Denamarin and vitamin E have antioxidant effects in the liver, as well as some anti-inflammatory properties. Denamarin is a canine-specific product containing silymarin, an extract of milk thistle, which offers particularly good anti-inflammatory action. Vitamin E is a fat-soluble vitamin found in high concentrations within the liver. Both supplements can be used in addition to conventional medical treatments to support a damaged liver.
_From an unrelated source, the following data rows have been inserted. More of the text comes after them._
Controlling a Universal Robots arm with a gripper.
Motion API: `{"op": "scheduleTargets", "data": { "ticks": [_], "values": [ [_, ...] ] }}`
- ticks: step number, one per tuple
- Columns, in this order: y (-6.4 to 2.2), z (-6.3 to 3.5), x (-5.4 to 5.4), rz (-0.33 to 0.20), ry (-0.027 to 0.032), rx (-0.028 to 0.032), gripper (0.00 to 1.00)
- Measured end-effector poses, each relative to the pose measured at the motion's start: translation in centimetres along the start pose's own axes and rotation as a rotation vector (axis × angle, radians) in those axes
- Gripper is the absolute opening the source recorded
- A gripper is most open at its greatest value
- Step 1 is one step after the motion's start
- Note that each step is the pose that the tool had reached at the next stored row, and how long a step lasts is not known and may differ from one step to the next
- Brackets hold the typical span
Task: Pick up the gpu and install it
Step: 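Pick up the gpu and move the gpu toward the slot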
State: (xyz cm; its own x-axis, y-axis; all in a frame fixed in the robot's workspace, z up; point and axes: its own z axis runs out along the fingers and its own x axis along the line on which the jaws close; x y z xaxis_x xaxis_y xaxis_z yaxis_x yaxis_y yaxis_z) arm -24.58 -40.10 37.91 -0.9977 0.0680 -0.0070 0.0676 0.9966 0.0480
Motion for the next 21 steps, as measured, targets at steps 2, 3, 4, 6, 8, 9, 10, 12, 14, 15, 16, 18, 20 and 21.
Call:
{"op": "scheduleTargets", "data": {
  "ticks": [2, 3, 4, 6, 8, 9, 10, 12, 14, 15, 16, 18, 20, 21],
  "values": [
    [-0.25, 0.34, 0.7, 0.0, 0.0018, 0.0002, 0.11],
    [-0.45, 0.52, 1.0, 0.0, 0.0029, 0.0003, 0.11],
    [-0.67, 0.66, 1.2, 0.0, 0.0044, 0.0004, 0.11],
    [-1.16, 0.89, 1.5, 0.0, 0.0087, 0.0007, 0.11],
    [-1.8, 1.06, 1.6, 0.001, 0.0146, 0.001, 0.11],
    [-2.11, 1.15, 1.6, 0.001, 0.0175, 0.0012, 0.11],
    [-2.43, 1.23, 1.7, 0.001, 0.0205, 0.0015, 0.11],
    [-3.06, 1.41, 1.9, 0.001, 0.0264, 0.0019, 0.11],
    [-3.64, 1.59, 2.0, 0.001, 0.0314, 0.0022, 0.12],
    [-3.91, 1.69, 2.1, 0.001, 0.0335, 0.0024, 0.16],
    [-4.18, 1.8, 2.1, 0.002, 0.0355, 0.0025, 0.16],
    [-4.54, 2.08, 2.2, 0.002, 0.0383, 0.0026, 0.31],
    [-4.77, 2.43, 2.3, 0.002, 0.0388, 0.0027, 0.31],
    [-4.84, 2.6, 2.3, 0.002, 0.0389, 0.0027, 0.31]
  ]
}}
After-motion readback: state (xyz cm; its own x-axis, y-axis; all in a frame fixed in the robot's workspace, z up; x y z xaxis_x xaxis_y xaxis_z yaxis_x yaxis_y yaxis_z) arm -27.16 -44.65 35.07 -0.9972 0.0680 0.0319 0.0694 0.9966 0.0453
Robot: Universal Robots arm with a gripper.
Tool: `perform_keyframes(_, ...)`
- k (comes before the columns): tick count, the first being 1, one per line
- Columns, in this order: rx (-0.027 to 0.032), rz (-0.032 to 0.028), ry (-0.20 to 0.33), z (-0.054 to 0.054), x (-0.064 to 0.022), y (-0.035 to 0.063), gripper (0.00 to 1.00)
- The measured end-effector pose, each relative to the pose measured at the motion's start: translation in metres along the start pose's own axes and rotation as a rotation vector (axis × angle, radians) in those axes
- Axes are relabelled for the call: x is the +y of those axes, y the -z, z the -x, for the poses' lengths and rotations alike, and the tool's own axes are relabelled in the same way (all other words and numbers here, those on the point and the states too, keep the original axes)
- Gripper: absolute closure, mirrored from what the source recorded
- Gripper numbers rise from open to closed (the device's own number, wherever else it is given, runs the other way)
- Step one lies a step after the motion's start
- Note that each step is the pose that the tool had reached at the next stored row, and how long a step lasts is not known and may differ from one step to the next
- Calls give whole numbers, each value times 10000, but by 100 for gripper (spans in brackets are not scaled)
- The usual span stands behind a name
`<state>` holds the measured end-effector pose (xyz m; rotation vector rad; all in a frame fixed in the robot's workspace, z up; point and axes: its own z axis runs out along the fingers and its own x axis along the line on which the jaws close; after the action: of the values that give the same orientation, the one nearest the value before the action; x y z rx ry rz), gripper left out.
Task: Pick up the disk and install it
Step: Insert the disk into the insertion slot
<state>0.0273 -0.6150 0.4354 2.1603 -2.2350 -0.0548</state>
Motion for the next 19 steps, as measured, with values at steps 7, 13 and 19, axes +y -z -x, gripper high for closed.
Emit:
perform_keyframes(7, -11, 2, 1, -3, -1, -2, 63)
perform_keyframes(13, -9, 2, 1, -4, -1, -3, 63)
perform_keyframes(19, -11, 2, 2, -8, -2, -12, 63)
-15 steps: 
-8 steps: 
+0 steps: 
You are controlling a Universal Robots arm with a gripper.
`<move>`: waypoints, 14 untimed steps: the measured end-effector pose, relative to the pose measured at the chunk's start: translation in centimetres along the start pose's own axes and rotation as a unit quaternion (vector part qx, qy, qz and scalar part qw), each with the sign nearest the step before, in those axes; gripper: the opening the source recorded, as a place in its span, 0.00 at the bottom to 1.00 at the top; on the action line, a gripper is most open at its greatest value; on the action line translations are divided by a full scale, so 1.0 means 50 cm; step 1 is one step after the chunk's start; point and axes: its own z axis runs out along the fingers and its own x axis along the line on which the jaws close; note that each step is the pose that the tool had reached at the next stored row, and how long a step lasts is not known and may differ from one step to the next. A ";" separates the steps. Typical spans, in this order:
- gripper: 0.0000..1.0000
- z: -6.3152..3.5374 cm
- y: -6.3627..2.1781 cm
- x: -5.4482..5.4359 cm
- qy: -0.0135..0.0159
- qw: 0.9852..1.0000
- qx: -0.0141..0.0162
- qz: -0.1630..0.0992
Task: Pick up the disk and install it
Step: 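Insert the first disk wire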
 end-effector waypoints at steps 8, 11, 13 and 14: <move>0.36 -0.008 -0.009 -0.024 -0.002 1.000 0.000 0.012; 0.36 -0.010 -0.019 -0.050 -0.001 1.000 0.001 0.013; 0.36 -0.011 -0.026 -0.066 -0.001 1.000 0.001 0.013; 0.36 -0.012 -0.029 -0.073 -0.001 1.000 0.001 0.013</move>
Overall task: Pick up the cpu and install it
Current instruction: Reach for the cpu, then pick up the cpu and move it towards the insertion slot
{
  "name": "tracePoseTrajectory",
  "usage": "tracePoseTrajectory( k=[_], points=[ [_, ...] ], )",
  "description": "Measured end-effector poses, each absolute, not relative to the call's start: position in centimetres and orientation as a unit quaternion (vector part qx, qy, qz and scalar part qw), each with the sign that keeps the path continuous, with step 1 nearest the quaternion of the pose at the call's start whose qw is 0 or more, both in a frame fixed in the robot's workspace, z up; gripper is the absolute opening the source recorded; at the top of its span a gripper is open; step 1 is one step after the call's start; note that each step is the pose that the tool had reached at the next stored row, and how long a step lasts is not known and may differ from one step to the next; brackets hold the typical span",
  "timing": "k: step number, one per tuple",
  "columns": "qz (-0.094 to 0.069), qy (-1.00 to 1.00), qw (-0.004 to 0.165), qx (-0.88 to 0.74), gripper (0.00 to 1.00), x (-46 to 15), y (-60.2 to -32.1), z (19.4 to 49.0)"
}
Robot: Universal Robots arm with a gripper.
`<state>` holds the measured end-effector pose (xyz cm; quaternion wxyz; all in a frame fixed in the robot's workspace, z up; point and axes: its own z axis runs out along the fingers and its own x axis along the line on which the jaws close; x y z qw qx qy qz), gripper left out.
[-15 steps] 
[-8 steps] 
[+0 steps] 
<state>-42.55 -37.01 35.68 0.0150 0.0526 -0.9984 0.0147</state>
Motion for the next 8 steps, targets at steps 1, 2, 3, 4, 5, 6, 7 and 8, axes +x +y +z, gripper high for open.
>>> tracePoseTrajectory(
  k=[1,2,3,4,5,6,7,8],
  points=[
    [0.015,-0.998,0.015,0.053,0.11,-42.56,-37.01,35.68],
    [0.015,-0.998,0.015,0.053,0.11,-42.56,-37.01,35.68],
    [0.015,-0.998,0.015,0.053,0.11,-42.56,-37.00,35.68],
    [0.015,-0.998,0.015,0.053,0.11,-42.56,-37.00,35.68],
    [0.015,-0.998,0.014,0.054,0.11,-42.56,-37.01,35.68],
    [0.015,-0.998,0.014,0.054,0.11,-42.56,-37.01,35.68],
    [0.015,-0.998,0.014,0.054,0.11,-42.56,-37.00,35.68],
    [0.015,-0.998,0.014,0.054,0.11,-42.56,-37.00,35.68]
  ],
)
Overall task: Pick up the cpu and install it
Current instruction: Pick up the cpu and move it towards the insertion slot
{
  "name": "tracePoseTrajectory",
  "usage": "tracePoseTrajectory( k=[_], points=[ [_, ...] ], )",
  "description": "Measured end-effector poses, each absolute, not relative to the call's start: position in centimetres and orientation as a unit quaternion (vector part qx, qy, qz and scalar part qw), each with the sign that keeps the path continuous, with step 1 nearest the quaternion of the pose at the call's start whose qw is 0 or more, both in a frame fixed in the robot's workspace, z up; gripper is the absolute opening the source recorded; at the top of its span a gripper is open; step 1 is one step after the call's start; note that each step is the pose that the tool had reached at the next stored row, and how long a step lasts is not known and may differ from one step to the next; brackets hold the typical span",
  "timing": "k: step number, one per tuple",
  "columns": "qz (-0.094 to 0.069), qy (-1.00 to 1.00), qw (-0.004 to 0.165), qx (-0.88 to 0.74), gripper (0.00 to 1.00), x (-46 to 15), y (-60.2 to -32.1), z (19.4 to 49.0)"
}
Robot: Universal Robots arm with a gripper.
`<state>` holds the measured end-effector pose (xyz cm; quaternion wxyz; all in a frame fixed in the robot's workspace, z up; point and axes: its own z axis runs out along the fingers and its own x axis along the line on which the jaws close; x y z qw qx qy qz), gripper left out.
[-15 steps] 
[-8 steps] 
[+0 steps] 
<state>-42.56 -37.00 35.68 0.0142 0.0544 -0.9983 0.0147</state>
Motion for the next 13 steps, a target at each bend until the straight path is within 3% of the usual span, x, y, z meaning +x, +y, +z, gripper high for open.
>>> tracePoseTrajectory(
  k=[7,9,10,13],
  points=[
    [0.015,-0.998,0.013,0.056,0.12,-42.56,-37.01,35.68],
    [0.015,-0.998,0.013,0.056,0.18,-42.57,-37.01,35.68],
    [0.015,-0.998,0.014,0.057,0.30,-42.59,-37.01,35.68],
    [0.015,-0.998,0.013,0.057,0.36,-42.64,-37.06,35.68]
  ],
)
Turmeric has recently received increased attention for its anti-inflammatory effects in both human and veterinary medicine. While there are no large, controlled studies evaluating its efficacy, it is safe for use in dogs. A word of caution: Don’t buy from sketchy online sources or administer human products. Seek out a reputable veterinary product such as CurcuVet made by ThorneVet (available from Amazon and many veterinarians). Internal quality control is essential in finding a good product.